[go] Protein domain GO annotation
Harold Drabkin
hjd at informatics.jax.org
Fri Nov 2 09:36:26 PDT 2007
I agree with Ben
Really, this seems very close to InterPro. These are closer to
"domains". We don't annotate domains, we annotate whole gene products.
An ip2go translation table can be used as a first pass for an entire
protein for function prediction. But we don't annotate the domain itself.
suppose one could call the translation table a file that is essentially
GO annotation to the domain; it's a curated "set" of domains. But it's
not the same as annotating the entire gene product.
hjd
Ben Hitz wrote:
>
> The difference is whether or not the (sub) domain imparts the
> "quality" (i.e, MF) to the whole protein or not.
> An ATP binding domain imparts the function ATP binding to the protein
> that contains it.
> "Linker Region" does not impart anything to the whole.
> "Entropic Bristle", might I suppose depending on the definition.

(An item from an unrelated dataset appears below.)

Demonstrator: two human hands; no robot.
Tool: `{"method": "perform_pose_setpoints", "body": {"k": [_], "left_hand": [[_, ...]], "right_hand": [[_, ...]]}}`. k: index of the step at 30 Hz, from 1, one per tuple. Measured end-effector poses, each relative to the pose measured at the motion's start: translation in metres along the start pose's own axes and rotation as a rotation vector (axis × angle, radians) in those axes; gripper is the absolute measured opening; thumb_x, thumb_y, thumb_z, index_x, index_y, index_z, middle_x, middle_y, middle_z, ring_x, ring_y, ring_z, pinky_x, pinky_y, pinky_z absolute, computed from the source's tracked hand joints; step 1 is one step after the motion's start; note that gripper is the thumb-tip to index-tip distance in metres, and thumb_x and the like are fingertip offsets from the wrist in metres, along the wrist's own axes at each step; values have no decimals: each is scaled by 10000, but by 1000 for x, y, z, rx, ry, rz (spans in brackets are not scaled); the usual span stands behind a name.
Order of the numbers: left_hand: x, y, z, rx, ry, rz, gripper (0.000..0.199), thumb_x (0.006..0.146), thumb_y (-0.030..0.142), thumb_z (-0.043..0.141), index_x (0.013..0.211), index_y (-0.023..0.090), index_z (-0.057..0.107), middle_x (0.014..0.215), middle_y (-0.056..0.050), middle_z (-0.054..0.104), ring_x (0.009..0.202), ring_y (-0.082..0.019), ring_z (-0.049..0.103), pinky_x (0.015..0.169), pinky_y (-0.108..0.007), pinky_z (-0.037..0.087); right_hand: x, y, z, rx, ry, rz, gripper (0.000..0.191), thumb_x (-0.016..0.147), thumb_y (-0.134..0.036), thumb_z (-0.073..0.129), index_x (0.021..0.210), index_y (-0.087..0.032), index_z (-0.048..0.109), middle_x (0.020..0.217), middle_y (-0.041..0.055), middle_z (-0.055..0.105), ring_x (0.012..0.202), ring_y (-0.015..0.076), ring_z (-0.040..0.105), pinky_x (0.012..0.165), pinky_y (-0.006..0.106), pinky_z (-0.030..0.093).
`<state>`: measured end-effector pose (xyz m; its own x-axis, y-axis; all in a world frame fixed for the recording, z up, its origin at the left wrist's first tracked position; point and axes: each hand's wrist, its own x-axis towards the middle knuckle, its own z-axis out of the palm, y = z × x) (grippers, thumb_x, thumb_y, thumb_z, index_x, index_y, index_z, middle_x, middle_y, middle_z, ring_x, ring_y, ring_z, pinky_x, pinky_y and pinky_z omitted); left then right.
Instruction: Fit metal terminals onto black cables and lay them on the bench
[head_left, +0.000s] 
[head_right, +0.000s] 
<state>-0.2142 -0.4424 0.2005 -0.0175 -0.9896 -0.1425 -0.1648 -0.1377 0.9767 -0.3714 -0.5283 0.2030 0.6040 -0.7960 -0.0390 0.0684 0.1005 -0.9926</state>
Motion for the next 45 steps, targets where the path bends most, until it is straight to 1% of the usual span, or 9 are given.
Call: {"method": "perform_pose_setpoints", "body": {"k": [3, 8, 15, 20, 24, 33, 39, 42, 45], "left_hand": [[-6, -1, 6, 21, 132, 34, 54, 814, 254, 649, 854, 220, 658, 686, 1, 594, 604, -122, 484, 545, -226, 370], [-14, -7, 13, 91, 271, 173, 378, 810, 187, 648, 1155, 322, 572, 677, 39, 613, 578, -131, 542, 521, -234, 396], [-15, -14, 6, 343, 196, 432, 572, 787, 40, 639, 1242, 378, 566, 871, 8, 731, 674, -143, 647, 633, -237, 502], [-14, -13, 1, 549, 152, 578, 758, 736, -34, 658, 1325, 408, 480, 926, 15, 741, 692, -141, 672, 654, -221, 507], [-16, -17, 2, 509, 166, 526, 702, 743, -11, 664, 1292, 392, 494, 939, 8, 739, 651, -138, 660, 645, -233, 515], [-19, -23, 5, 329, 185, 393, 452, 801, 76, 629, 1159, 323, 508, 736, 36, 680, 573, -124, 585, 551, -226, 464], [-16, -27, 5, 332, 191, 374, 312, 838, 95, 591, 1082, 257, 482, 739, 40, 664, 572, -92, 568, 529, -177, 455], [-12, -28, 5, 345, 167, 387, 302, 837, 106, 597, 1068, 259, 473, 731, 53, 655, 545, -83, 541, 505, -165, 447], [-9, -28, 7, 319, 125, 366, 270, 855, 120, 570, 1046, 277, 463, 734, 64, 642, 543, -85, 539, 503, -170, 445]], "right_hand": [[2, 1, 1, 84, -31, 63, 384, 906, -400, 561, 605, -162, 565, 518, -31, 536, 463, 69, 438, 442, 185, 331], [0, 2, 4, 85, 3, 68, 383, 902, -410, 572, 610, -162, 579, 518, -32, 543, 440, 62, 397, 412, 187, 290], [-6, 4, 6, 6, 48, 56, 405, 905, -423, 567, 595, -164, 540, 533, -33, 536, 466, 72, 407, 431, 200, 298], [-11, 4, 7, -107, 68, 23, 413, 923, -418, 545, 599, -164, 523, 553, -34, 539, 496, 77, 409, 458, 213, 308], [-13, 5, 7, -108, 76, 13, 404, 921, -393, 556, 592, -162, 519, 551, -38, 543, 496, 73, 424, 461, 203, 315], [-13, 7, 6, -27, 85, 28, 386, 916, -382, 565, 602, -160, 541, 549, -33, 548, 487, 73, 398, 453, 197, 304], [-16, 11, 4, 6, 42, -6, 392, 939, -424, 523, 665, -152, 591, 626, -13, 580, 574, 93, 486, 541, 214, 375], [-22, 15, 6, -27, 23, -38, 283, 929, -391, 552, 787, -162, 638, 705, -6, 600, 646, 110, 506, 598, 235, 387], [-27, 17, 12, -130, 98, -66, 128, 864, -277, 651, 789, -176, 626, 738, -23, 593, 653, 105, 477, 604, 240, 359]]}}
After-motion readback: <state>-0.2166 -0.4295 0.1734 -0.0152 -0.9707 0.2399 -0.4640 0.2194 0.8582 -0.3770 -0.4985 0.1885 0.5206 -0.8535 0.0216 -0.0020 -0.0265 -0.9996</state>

> "Entropic Spring" really sounds like a function of the whole protein.
>
> So really there are two separate issues here: 1) whether or not we
> should annotate regions of protein ("domains") to distinct terms. 2)

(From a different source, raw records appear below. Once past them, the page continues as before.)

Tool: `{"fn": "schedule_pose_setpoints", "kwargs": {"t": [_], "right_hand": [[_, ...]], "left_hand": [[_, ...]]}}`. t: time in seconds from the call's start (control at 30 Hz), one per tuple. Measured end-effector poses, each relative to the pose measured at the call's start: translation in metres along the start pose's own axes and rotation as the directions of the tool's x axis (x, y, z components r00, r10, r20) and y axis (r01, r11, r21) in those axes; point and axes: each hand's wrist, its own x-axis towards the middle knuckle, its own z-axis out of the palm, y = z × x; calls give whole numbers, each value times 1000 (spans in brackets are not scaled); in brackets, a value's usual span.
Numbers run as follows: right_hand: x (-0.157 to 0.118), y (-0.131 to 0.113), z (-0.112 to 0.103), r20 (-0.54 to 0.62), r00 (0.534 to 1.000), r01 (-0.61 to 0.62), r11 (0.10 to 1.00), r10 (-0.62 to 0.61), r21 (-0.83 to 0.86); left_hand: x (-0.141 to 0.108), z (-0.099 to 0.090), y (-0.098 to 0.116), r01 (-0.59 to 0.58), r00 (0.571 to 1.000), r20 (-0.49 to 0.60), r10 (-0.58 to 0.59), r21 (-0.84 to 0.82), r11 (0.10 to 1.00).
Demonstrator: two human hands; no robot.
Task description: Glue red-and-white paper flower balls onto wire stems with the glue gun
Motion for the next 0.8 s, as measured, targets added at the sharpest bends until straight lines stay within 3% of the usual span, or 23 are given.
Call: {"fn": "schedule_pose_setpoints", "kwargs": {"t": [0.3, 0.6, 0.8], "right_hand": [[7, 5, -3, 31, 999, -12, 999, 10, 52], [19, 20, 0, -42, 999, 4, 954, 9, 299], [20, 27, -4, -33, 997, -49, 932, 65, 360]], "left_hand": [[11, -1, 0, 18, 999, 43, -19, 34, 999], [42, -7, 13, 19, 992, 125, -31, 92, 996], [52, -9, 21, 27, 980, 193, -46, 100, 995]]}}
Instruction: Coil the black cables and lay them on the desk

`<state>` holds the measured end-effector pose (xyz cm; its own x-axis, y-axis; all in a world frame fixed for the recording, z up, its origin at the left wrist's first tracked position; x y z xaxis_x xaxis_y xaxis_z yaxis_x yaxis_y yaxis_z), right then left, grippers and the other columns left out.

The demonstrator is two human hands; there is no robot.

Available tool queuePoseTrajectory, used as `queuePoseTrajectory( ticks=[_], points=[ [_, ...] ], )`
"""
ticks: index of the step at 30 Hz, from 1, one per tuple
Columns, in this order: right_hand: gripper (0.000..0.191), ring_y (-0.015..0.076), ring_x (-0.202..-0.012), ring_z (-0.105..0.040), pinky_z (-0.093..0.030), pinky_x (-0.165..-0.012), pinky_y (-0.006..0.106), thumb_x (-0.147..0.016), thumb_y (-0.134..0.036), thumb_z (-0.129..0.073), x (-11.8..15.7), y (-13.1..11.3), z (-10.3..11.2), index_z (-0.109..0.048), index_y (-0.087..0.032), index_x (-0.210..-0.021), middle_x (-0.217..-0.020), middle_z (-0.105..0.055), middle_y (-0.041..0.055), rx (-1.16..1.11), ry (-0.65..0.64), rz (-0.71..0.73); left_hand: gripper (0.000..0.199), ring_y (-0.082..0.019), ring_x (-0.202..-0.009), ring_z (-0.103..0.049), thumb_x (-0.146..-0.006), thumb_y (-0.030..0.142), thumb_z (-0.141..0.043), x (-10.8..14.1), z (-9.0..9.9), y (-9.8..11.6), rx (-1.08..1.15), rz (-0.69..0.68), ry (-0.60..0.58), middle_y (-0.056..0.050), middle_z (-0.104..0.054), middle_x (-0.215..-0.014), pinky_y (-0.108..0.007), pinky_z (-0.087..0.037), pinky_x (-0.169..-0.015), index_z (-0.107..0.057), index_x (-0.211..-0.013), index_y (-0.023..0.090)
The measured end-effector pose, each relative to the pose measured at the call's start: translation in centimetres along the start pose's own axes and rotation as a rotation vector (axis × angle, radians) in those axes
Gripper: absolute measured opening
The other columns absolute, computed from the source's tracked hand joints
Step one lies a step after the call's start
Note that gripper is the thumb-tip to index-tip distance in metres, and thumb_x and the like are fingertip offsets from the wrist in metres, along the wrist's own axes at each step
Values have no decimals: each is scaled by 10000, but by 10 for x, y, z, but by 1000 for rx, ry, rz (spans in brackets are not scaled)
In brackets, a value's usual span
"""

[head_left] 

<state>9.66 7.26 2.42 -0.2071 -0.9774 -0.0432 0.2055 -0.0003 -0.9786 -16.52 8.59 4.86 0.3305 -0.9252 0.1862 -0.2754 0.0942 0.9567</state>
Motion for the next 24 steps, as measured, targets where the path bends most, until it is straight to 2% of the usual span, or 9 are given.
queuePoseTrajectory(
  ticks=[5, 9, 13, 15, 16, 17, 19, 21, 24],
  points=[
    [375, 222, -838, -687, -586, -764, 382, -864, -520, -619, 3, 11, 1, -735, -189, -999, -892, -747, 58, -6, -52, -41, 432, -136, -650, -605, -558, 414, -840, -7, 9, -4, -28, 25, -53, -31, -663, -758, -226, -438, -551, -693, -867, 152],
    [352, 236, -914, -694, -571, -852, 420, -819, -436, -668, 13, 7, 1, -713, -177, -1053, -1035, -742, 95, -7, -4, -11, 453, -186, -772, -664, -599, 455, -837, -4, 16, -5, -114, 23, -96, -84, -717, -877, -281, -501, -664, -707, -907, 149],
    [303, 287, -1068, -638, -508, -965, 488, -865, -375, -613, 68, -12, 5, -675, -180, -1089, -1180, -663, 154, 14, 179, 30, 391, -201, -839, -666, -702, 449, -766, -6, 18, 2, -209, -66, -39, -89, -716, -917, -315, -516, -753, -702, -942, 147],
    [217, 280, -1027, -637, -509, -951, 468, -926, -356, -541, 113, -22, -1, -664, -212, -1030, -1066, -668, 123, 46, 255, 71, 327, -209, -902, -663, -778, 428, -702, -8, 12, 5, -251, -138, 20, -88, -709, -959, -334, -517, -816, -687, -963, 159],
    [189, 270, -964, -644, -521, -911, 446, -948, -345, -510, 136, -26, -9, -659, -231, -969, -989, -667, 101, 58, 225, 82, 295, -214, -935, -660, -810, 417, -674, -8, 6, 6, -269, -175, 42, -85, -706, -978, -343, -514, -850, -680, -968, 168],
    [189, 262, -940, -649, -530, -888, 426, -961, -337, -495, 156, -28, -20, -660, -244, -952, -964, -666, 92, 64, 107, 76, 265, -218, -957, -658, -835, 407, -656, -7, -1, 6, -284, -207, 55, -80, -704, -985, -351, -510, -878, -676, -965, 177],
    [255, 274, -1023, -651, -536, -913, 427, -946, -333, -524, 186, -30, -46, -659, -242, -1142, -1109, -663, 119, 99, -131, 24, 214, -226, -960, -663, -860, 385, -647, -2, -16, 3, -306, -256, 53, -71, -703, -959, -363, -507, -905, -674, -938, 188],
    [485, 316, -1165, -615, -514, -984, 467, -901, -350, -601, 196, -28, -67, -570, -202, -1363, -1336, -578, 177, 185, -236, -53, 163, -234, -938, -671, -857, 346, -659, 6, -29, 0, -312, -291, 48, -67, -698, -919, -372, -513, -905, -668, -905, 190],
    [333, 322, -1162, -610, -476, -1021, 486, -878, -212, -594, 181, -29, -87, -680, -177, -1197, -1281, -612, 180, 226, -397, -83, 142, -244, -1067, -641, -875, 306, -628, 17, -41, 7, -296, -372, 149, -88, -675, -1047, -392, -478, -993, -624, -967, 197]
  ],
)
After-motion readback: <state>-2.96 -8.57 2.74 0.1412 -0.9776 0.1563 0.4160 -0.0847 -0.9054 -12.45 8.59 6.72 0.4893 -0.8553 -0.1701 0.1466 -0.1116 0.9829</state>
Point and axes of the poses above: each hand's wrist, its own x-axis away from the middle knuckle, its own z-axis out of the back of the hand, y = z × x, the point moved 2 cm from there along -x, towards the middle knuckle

> Whether or not we should add certain MF terms that are related to a
> protein domains "disorder".
>
> Interpro, in principal, already does the former. I can see a possible
> argument for the latter, but a curator would have to determine
> biological significance. (Assuming experimental evidence, yadda yadda)
>
> Ben
> On Nov 2, 2007, at 2:28 AM, E Dimmer wrote:
>
>> However there are quite a number of GO function terms which occur on
>> discrete portions of a protein sequence, for instance many of the
>> child terms of 'binding' (GO:0005488) (protein, ATP, lipid,
>> co-factor etc) and simple catalytic domains.
>>
>> I feel that there could be a mid-way point - there are GO terms that
>> can be annotated to a specific region of a sequence where it is also
>> appropriate for the function to be 'inherited' by the whole protein.

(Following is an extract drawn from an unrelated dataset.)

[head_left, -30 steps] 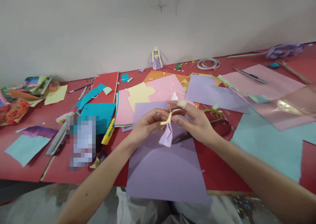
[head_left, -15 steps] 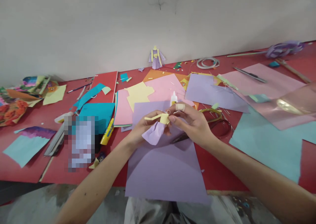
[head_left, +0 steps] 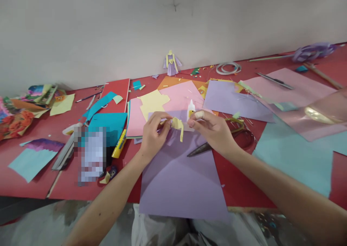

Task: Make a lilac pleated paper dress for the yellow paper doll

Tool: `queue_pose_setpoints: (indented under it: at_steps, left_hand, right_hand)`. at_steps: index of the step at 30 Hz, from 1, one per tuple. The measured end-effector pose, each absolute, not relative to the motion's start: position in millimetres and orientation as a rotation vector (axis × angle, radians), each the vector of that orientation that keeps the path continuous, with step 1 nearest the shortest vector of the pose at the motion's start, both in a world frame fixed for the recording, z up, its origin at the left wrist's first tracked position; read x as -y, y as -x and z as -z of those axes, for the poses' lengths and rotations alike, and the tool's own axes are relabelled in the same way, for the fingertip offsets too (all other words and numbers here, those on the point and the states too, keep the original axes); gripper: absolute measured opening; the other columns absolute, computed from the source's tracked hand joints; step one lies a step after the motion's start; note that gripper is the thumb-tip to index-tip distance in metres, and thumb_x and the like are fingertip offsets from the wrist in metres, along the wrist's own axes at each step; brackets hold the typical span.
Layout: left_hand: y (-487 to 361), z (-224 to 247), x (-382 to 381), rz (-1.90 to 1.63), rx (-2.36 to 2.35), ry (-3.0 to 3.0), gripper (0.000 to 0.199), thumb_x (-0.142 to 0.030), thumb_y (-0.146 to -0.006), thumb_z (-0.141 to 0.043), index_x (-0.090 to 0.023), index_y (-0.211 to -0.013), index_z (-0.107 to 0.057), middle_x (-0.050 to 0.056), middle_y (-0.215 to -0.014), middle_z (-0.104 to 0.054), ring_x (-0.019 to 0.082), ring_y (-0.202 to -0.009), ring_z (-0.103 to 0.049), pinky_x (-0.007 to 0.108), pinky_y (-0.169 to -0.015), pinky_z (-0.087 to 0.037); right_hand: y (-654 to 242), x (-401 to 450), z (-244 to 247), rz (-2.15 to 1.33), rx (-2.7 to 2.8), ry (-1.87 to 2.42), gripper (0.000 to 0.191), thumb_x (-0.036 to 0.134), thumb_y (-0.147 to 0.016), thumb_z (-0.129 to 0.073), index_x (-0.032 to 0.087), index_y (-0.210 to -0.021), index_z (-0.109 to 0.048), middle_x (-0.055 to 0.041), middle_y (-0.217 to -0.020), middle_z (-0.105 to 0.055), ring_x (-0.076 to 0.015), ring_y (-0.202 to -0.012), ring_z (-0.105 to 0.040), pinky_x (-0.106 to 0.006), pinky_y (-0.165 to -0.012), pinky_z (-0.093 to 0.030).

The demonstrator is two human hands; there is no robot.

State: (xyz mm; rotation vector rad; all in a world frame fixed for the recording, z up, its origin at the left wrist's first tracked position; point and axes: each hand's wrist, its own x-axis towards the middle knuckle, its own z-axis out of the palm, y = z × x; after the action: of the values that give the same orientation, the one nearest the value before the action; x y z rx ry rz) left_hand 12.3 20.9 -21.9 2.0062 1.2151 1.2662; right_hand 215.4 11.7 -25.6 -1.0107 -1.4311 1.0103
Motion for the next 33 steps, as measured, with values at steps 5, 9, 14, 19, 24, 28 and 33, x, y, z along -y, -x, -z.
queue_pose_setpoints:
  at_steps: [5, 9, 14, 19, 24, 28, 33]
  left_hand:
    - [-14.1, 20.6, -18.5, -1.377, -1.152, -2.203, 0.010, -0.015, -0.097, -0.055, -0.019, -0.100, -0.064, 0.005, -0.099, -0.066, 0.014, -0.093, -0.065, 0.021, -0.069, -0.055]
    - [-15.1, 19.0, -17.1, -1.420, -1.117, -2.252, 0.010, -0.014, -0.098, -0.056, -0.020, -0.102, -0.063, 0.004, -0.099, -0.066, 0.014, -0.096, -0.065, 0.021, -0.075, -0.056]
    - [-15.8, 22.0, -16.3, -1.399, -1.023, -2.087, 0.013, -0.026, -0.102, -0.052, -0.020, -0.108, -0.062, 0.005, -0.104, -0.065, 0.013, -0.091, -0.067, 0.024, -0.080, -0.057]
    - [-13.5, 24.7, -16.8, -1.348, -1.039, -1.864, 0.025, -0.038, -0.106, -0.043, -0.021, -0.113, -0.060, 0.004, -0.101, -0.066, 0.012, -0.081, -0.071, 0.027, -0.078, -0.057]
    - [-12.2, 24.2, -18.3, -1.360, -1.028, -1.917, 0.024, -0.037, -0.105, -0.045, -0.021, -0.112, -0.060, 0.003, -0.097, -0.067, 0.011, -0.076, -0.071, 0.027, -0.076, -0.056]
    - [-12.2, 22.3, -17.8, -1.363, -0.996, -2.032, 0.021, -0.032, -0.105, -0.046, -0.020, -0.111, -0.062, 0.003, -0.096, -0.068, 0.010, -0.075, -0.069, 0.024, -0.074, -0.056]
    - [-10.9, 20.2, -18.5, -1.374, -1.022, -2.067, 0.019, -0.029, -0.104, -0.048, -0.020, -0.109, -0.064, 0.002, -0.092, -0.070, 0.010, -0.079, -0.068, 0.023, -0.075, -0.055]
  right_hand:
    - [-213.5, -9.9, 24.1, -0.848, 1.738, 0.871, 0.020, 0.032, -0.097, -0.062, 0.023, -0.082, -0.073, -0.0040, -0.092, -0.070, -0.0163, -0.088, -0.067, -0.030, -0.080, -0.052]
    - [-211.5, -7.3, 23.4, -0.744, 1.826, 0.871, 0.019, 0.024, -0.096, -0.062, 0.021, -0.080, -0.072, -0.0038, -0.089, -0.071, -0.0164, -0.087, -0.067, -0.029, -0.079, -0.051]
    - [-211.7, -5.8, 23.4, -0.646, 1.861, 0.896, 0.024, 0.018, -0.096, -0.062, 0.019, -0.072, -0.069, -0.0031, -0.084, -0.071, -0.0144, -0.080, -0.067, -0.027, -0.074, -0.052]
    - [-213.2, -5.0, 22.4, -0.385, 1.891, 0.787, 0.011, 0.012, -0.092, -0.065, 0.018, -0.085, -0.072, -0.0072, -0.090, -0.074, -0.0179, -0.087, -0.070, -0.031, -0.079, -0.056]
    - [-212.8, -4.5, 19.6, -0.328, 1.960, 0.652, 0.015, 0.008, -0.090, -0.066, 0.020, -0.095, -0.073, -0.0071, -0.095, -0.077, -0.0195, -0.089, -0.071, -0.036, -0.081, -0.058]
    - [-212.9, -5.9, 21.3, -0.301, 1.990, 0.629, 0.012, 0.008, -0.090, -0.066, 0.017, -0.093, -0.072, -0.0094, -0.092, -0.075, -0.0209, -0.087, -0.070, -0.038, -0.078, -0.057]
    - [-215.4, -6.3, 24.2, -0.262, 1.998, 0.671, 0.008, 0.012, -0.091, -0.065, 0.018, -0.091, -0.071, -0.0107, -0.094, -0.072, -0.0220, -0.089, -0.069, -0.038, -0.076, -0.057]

>> But also there there are domain terms which are not appropriate for a
>> whole protein - then these should go into another ontology, which
>> could be a composite of GO terms and domain-specific terms.
>>
>> So while protein domain function annotators and and gene-product
>> annotators will need to work from a different term set and add
>> different parameters to their annotations, where a domain has been
>> annotated to a GO term e.g. 'DNA binding' IDA , then we could
>> consider including these into GO.
>>
>> Would this suggestion be more acceptable to GO folk?
>>
>> Emily
>>
>>
>> Michael Ashburner wrote:
>>> I agree with Ben, this is not for the GO.
>>> Michael
>>>
>>> On 1 Nov 2007, at 14:49, Benjamin Hitz wrote:
>>>
>>>>
>>>> As resident protein structure expert, no.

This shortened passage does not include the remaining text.